#### THE PROBLEM:
In the listing below, count every line that contains "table". Give nothing but the number.

#### EXERCISE MATERIAL:
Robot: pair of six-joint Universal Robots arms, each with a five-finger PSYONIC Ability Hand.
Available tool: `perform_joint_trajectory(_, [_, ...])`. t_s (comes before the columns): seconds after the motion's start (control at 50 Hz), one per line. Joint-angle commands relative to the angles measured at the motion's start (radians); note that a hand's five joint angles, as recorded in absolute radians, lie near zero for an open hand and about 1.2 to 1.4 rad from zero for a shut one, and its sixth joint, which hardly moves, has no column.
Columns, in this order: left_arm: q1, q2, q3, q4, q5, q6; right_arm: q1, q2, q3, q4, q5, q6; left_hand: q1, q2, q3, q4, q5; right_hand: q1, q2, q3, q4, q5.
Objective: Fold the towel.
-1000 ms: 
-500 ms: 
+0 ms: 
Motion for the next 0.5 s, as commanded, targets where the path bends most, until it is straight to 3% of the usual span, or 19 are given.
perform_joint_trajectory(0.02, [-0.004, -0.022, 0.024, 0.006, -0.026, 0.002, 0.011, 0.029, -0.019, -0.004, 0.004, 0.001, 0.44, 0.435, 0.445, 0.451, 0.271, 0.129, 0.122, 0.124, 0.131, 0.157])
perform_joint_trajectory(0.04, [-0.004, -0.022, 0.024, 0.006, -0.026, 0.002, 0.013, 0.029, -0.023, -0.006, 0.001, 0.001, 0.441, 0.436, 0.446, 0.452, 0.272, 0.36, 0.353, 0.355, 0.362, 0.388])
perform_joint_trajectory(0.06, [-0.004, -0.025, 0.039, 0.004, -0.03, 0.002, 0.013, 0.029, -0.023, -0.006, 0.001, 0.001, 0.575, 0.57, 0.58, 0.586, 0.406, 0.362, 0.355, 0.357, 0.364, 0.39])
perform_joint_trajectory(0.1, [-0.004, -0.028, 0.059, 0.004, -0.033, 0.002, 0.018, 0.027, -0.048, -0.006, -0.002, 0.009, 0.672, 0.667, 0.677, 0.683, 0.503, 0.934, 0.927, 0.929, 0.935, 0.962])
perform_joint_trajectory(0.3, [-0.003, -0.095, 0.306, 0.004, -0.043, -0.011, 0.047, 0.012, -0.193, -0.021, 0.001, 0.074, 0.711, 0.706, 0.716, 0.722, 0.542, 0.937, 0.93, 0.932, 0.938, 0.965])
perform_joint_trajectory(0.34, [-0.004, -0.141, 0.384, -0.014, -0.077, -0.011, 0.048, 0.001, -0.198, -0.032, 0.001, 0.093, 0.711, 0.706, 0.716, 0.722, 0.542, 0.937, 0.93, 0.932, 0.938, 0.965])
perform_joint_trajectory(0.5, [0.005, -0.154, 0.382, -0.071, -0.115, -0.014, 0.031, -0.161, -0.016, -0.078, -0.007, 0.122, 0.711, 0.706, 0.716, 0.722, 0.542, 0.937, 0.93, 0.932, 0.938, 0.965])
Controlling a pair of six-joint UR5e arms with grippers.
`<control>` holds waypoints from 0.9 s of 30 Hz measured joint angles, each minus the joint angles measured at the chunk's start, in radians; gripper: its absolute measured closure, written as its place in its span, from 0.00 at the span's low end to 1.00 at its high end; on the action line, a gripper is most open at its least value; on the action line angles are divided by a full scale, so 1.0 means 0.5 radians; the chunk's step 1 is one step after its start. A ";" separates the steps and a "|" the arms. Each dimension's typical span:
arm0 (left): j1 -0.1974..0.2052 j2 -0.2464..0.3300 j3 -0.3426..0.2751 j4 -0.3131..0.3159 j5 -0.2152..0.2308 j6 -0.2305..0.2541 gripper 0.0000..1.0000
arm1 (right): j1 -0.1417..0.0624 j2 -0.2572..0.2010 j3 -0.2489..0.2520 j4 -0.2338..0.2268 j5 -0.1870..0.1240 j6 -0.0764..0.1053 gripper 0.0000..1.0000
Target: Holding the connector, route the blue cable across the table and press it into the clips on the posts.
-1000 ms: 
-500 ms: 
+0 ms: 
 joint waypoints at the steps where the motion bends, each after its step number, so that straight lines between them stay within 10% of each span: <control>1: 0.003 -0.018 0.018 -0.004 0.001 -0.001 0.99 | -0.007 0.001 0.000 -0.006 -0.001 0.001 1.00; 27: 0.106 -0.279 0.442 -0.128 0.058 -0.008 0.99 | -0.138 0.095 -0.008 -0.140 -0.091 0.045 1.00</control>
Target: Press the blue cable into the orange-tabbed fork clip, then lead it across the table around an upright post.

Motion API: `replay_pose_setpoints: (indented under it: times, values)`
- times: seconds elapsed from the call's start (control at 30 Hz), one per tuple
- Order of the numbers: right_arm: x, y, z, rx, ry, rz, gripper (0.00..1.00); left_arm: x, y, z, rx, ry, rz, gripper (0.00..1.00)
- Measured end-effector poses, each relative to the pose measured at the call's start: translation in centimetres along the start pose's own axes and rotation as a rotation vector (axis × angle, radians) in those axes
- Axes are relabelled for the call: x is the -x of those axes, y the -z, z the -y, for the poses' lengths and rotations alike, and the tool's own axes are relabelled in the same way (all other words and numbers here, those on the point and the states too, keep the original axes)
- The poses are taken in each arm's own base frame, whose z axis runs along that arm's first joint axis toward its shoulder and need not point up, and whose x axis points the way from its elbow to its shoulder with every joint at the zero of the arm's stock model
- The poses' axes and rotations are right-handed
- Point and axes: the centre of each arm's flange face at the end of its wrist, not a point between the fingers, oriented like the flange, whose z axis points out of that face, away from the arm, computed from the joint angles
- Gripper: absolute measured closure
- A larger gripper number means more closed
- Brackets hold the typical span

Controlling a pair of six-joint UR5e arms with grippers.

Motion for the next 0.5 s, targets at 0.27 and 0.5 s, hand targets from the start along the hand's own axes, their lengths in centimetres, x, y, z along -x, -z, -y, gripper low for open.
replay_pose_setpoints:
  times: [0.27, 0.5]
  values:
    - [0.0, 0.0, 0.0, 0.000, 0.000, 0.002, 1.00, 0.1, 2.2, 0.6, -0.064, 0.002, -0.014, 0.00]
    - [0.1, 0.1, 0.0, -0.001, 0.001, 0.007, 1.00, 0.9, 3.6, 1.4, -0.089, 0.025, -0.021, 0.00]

#### SOLUTION TO THE PROBLEM:
2